• _What this task involves_:
Every line from the top of the material through the line holding "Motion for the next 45" should be copied exactly, and only those lines.

---+---

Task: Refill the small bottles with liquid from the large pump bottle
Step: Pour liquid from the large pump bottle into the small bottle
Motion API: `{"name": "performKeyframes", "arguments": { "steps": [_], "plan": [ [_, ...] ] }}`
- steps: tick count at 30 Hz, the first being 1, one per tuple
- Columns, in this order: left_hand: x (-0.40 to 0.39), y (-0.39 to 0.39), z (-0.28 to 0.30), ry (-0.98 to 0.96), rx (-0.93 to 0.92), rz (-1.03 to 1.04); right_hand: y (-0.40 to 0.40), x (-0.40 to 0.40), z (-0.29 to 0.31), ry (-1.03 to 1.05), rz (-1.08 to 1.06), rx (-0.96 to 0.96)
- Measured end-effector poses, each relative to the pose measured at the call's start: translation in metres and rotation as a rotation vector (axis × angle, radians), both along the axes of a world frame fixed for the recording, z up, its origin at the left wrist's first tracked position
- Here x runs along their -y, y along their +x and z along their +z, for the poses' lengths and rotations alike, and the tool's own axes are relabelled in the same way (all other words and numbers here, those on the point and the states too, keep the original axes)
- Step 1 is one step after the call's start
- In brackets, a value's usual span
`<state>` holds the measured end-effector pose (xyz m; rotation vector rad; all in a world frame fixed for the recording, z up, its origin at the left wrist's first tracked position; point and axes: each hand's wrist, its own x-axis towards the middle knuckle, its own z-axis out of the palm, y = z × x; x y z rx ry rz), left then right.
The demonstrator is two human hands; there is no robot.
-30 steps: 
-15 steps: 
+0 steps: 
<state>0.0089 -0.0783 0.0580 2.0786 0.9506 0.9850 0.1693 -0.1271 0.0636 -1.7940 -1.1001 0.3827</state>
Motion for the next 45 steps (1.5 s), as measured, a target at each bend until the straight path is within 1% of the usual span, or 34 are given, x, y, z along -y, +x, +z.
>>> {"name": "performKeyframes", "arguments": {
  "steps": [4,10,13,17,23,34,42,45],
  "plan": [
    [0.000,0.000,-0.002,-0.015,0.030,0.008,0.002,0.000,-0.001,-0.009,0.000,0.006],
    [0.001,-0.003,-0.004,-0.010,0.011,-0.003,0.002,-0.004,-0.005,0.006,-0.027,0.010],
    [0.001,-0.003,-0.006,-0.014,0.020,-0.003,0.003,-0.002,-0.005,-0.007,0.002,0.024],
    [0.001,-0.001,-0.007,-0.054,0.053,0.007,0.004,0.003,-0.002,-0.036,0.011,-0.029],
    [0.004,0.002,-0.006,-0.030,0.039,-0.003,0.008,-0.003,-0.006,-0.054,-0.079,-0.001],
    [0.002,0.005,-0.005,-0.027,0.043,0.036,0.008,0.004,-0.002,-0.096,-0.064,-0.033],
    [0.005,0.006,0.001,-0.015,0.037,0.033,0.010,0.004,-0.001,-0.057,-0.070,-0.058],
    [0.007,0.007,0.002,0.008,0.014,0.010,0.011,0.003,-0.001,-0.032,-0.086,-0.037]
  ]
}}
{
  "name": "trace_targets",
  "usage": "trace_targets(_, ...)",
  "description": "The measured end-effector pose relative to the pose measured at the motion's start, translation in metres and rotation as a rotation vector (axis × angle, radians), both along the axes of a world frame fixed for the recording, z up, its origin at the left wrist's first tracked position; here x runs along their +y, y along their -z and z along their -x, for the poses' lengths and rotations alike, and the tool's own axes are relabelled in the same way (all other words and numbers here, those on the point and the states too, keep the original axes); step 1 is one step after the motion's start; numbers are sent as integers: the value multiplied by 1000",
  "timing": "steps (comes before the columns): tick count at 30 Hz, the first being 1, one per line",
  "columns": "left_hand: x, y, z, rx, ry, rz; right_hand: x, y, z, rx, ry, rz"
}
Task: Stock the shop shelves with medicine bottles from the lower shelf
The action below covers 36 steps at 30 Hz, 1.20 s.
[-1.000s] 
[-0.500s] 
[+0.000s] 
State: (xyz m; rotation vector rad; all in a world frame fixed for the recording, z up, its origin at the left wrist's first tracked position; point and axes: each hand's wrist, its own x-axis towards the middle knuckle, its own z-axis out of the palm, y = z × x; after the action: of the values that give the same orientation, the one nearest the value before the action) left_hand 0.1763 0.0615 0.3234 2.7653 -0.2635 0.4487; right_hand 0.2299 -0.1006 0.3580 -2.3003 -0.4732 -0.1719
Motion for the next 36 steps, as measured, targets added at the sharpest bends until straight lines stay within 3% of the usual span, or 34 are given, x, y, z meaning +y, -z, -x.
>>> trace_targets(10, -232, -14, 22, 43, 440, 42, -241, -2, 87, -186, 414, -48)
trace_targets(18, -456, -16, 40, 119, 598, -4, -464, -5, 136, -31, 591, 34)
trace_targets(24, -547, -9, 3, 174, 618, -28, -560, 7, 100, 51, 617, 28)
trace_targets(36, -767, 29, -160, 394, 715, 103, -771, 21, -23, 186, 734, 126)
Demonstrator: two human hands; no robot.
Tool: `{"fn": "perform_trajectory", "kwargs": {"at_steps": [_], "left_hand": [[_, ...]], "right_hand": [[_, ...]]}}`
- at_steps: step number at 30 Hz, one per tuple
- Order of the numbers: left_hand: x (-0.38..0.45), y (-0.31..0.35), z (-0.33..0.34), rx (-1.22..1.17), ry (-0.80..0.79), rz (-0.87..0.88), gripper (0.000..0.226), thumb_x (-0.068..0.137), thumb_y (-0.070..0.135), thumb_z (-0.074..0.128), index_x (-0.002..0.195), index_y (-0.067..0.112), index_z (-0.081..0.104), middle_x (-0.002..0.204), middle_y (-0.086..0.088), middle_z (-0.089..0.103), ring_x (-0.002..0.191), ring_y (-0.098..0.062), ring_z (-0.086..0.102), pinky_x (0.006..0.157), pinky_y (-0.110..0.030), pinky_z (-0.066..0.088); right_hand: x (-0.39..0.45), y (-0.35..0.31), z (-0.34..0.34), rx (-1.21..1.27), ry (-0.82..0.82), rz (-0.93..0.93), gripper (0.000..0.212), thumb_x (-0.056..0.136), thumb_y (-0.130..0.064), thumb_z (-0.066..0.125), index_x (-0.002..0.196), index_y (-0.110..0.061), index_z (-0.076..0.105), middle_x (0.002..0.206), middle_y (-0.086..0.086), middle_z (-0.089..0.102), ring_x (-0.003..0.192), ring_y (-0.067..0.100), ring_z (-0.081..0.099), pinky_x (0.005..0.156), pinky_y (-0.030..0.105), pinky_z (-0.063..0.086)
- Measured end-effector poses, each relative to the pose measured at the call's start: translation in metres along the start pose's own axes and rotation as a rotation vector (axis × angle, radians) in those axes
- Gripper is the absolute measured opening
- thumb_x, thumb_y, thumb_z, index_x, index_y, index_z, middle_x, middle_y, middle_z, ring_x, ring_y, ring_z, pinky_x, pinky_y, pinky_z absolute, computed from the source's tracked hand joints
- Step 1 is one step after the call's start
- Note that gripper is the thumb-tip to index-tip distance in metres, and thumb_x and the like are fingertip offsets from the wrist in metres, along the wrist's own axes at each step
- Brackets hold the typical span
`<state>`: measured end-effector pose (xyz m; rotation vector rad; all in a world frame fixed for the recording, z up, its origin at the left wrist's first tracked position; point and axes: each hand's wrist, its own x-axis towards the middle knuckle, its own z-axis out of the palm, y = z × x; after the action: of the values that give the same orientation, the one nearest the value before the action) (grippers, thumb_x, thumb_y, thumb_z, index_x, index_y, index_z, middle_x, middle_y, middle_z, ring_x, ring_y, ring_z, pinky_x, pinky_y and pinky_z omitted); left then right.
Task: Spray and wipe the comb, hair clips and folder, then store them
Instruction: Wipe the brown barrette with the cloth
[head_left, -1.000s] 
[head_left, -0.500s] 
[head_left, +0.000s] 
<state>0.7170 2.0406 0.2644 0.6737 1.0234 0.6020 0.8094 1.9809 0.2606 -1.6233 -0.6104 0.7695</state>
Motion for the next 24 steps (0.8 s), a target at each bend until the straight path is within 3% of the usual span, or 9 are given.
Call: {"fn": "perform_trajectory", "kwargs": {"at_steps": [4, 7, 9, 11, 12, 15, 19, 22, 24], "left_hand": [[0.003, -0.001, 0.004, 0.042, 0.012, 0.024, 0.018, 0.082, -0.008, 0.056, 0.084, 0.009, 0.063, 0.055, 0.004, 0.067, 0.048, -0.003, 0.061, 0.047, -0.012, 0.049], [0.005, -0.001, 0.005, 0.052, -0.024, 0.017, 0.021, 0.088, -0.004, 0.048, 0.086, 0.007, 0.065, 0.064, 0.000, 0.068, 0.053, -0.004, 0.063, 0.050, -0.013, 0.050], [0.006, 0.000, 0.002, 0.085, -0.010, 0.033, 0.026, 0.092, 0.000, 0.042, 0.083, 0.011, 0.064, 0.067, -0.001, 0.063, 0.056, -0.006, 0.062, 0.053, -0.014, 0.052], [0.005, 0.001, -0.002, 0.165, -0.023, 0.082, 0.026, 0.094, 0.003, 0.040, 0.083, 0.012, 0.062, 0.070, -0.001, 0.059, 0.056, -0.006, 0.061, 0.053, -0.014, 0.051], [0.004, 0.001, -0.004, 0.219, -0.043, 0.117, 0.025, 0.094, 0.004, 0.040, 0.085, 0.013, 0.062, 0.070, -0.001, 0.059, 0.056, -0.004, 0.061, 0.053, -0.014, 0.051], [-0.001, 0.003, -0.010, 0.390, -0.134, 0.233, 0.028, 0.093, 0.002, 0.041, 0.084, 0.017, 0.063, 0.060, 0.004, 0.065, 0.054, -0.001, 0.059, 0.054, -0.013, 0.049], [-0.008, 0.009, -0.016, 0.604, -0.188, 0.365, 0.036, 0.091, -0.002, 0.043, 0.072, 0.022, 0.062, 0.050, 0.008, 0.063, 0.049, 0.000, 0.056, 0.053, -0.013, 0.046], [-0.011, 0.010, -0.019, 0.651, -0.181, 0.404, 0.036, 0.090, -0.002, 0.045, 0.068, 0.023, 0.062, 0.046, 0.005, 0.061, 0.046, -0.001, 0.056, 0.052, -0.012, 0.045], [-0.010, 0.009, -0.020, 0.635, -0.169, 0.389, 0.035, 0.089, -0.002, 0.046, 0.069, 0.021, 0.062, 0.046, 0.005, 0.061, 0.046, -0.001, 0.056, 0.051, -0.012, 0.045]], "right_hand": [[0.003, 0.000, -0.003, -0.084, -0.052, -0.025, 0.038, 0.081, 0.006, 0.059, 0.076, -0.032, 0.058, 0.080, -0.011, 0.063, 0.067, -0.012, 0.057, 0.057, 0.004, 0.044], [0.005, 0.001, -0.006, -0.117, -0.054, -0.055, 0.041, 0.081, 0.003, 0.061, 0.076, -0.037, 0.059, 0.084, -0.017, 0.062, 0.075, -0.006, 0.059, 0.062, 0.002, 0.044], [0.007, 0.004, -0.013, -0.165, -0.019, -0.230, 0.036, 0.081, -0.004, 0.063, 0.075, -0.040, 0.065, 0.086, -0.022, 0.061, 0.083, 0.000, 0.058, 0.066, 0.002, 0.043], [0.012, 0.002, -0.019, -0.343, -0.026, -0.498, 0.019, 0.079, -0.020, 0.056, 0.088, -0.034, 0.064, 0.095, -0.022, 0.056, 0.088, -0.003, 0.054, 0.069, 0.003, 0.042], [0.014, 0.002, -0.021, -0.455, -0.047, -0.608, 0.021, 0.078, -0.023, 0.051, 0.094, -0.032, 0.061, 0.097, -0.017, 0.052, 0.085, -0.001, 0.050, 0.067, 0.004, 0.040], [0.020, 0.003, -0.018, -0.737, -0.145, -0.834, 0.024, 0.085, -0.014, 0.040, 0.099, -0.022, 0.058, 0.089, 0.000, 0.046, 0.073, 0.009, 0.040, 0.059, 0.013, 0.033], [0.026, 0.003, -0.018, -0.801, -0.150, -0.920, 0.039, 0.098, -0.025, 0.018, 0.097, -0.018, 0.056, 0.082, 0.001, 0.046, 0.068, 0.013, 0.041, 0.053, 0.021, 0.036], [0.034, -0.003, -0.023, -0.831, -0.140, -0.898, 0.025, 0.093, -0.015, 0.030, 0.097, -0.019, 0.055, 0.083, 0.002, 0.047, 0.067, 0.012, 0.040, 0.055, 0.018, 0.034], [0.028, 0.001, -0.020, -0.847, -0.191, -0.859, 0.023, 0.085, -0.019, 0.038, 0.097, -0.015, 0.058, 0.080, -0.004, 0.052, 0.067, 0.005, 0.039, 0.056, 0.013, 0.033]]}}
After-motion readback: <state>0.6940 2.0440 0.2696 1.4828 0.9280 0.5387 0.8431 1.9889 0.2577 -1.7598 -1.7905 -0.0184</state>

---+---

• _Completed task_:
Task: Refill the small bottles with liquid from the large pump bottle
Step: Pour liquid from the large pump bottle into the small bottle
Motion API: `{"name": "performKeyframes", "arguments": { "steps": [_], "plan": [ [_, ...] ] }}`
- steps: tick count at 30 Hz, the first being 1, one per tuple
- Columns, in this order: left_hand: x (-0.40 to 0.39), y (-0.39 to 0.39), z (-0.28 to 0.30), ry (-0.98 to 0.96), rx (-0.93 to 0.92), rz (-1.03 to 1.04); right_hand: y (-0.40 to 0.40), x (-0.40 to 0.40), z (-0.29 to 0.31), ry (-1.03 to 1.05), rz (-1.08 to 1.06), rx (-0.96 to 0.96)
- Measured end-effector poses, each relative to the pose measured at the call's start: translation in metres and rotation as a rotation vector (axis × angle, radians), both along the axes of a world frame fixed for the recording, z up, its origin at the left wrist's first tracked position
- Here x runs along their -y, y along their +x and z along their +z, for the poses' lengths and rotations alike, and the tool's own axes are relabelled in the same way (all other words and numbers here, those on the point and the states too, keep the original axes)
- Step 1 is one step after the call's start
- In brackets, a value's usual span
`<state>` holds the measured end-effector pose (xyz m; rotation vector rad; all in a world frame fixed for the recording, z up, its origin at the left wrist's first tracked position; point and axes: each hand's wrist, its own x-axis towards the middle knuckle, its own z-axis out of the palm, y = z × x; x y z rx ry rz), left then right.
The demonstrator is two human hands; there is no robot.
-30 steps: 
-15 steps: 
+0 steps: 
<state>0.0089 -0.0783 0.0580 2.0786 0.9506 0.9850 0.1693 -0.1271 0.0636 -1.7940 -1.1001 0.3827</state>
Motion for the next 45 steps (1.5 s), as measured, a target at each bend until the straight path is within 1% of the usual span, or 34 are given, x, y, z along -y, +x, +z.

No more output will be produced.